Other works included The Transfiguration Church of the Savior in the Village of Velikiye Sorochintsy, Poltava Region // Western European Baroque and the Byzantine World: Collection of the Scientific Society of the Academy of Sciences. Belgrade in 1991, Iconography and Eloquence of the Ukrainian Baroque (Painting of the Gate Church of the Kiev-Pechersk Monastery) // Eastern Christian Temple. Liturgy and Art in 1994; Miraculous Icons of the Mother of God in Kiev of the 17th Century and the Image of the Mother of God of Lyubet by Ivan Shchyrsky // Zap.
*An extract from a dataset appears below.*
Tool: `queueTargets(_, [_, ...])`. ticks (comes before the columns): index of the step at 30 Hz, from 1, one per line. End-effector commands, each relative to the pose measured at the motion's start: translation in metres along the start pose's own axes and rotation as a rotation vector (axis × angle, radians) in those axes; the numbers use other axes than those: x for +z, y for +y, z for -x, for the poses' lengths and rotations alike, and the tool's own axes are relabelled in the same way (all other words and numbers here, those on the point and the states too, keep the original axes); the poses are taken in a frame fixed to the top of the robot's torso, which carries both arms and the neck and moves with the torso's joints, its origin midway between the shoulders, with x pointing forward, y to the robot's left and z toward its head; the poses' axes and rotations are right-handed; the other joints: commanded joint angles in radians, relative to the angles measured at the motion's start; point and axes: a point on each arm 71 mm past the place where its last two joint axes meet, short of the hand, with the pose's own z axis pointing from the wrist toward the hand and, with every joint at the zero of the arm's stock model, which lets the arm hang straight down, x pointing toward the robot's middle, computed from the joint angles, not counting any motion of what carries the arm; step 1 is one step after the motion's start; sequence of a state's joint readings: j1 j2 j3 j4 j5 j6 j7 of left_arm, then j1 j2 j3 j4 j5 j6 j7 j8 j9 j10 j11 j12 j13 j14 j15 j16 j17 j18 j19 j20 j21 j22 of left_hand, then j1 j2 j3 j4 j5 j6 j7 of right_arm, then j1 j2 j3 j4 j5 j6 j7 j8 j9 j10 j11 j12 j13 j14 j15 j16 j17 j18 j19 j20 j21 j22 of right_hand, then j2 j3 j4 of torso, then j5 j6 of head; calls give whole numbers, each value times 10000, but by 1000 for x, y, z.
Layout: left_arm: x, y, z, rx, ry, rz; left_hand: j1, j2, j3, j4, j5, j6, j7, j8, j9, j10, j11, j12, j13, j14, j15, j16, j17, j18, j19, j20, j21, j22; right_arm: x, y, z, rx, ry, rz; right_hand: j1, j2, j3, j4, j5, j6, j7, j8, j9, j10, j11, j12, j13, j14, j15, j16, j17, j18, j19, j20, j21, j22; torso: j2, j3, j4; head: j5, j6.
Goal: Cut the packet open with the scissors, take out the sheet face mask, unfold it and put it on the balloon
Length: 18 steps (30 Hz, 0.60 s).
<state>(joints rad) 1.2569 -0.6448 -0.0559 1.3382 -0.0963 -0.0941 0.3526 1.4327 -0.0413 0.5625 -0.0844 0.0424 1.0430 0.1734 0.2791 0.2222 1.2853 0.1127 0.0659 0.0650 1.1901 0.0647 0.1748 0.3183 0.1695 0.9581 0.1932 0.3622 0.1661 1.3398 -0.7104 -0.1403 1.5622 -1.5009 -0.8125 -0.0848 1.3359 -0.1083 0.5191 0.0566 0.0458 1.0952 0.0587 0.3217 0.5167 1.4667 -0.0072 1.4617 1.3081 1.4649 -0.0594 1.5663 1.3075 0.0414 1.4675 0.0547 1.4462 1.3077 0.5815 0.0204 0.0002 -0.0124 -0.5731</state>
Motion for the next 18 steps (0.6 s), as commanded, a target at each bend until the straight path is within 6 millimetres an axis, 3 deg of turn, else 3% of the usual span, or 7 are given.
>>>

NTSH: Pr. Sections of Art History in 1994; Ukrainian icon of the 11th-18th centuries. from Byzantine origins to Baroque in 1996 and 1997; Le icone XII — all XVII secolo. Dalle fonti Byzantine al Baroco in 1997; The Icon of Saint George, with Scene of his life from the Town of Mariupol. Perceptions of Byzatium and its Neighbors in 2000; co-authored Ukrainian icons of the XI–XVIII centuries in 2007; Paintings of the octagon of the church of St. George in the city of Drohobych in 2010; S. P. Podervyansky. Creativity and fate. 1916–2006 in 2011 and Memories of L.S. Milyaeva, Semen Matveevich Milyaev in 2014.

==Personal life==
She was married to the arist Sergey Podervyansky until his death in 2006. They were the parents of the artist, playwright and poet Les Podervianskyi. Milyayeva died in Kyiv on 29 October 2022.

==Recognition==
She was made an Merited Artist of Ukraine in 1992 and became an active full member of the National Academy of Arts of Ukraine in 2000. Milyayeva received the Gold Medal of the National Academy of Arts in 2005 and was awarded the Order of Merit, Third Class in 2012. In 2017, she was awarded the Order of Princess Olga, Third Class. Milyayeva was a member of the National Union of Artists of Ukraine from 1952 onwards. A collection of memoirs about her, Academician Lyudmila Milyayeva: Life in Art, was published in 2023.